Bakavičius A, Barisienė M, Snicorius M, Valančienė D, Dasevičius D, Žalimas A, et al. Malignant mixed epithelial and stromal tumour of the kidney: a case report and a literature review. AML [Internet]. 2018 May 14 [cited 2024 Mar. 28];25(1):31-7. Available from: https://www.journals.vu.lt/AML/article/view/21312

Abstract

Introduction. Mixed epithelial and stromal tumour of the kidney (MEST) is a rare and distinctive neoplasm accounting for 0.2% of all renal cancers. Most of these tumours behave in a benign fashion but 13 cases with malignant transformation have already been reported. We present the first case of an extremely aggressive MEST with rapid recurrence after radical treatment, demonstrating objective response to chemotherapy. Case presentation. A 31-year-old female presented to the hospital complaining of gross hematuria. Computed tomography (CT) revealed an intraparenchymal mass in the left kidney forming a tumour thrombus in the inferior vena cava (IVC). Metastatic disease was ruled out and, under the clinical diagnosis of renal cell carcinoma, left radical nephrectomy with IVC thrombectomy was performed. The histopathological examination confirmed malignant MEST of the kidney. At the follow-up 12 months after surgery, a recurrent tumour in the left paravertebral area and a tumour thrombus in the IVC were detected. A second surgery was recommended and the mass from the paravertebral area was removed, so resection of the IVC with prosthetic replacement was performed.

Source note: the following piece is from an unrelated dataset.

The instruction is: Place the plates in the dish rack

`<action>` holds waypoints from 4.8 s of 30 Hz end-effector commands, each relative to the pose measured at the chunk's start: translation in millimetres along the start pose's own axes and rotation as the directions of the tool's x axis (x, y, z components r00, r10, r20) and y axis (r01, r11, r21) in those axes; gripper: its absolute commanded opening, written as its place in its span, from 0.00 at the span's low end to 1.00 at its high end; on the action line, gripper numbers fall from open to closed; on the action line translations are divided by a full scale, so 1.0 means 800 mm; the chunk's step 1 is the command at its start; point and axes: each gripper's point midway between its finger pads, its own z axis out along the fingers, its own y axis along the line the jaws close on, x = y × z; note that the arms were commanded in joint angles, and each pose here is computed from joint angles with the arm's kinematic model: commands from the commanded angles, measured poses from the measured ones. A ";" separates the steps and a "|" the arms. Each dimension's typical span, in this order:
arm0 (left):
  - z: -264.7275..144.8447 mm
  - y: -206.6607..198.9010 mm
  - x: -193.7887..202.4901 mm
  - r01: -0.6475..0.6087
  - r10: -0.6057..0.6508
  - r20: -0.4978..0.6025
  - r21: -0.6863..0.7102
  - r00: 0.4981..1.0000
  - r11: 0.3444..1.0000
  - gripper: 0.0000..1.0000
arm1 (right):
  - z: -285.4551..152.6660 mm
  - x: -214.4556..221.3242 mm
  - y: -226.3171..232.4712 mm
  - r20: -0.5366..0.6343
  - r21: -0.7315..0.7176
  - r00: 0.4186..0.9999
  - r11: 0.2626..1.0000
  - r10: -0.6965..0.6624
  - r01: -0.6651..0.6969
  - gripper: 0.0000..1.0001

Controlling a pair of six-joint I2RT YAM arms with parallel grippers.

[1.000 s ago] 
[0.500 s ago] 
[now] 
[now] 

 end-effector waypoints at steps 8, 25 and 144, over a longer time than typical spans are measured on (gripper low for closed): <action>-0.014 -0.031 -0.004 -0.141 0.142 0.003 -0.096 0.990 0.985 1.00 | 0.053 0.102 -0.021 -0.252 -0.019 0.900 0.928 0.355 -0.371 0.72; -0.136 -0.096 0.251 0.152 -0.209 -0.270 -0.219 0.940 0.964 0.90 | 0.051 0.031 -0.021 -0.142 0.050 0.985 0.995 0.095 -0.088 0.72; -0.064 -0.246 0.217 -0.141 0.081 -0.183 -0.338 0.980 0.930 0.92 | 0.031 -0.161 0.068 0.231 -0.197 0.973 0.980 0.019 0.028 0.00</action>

The histopathologic examination confirmed a recurrent malignant MEST. At the follow-up three months after the second surgery disease progression was diagnosed, so chemotherapy with ifosfamide and doxorubicin was initiated. The CT scan performed 14 months after the chemotherapy confirmed a stable process of the disease with no signs of progression. Conclusions. A literature review and our case report confirm the existence of extremely aggressive malignant MEST that shows response to chemotherapy. However, more reports are needed to improve our understanding about the biology of the MEST to develop any recommendations on personalized therapy.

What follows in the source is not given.